La deuxième dimension est tracée par les moyens mobilisés par la politie en cas de guerre. On peut distinguer entre les moyens et leur mobilisation. Parmi les moyens, on distinguera, ensuite, entre les ressources susceptibles en général de soutenir la guerre, sans être son exclusivité, comme la population et sa distribution, le niveau de développement technique et économique, la stratification sociale, la culture, le mode de solidarité sociale, et ainsi de suite. D’autres ressources sont plus immédiatement au service de la guerre : les armées et leur organisation, la formation des soldats, les armes et leur mode d’emploi, l’intendance, la logistique, la cartographie, les transmissions, bref le « militaire ». La mobilisation des ressources générales incombe plutôt à la dimension politique. La mise en œuvre du militaire, en revanche, relève de la deuxième dimension, que l’on peut convenir d’appeler « instrumentale ». C’est ici qu’apparaît comme objet d’étude la stratégie, mais aussi bien la tactique. Le champ d’étude est vaste, mais ce n’est qu’un sous-département de la polémologie. Les écoles militaires doivent en privilégier l’étude, non que l’objet soit polémologiquement plus important, mais parce que les écoles font elles-mêmes partie de la dimension instrumentale, parce qu’elles sont chargées de la formation du personnel militaire.

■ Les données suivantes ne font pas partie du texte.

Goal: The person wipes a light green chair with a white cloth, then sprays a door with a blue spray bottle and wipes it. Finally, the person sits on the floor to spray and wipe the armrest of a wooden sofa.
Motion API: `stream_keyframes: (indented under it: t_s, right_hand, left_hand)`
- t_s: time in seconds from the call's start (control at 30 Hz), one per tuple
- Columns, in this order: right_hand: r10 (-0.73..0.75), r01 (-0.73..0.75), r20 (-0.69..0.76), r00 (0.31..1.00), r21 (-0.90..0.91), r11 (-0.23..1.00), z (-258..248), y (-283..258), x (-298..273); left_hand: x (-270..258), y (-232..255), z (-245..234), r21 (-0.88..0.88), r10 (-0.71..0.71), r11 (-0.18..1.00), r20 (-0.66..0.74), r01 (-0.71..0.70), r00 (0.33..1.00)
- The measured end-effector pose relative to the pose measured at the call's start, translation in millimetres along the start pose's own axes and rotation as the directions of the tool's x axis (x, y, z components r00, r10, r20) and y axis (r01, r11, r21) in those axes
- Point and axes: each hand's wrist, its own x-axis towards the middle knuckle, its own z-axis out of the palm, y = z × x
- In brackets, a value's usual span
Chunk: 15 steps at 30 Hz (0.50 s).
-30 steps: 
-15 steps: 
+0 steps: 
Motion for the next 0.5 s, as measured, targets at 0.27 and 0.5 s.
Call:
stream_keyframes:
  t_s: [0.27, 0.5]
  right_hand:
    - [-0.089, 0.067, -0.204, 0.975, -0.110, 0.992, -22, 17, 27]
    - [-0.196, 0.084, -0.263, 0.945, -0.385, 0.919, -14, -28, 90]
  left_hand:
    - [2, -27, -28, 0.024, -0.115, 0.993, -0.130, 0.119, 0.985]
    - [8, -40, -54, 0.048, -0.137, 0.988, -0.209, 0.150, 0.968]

La troisième et dernière dimension est « opérationnelle ». Elle est tracée par les polities entrées effectivement en guerre. Elle est matérialisée par des campagnes, des batailles, des victoires et des défaites, des issues. Dans et par ces opérations, les soldats risquent la mort, les armées la défaite et les polities la conquête. Les études spécialisées dans cette dimension ne peuvent pas se limiter à ces objets. Elles doivent aussi s’attacher aux facteurs qui pèsent sur les résultats atteints. Ils peuvent être rangés en deux classes. L’une est définie par le degré d’homogénéité ou d’hétérogénéité des transpolities, selon que les polities en contact sont plus ou moins « mêmes » ou « autres ». Pour en décider, les critères sont nombreux, car tout ce qui contribue à définir la personnalité des polities pèse sur les indices d’homo-/hétérogénéité. L’autre classe prend en compte le nombre de polities actives sur une transpolitie. En effet, le nombre et le rapport des forces définissent des systèmes de jeu, dont les logiques différentes imposent des stratégies dominantes distinctes et conduisent à des issues diverses.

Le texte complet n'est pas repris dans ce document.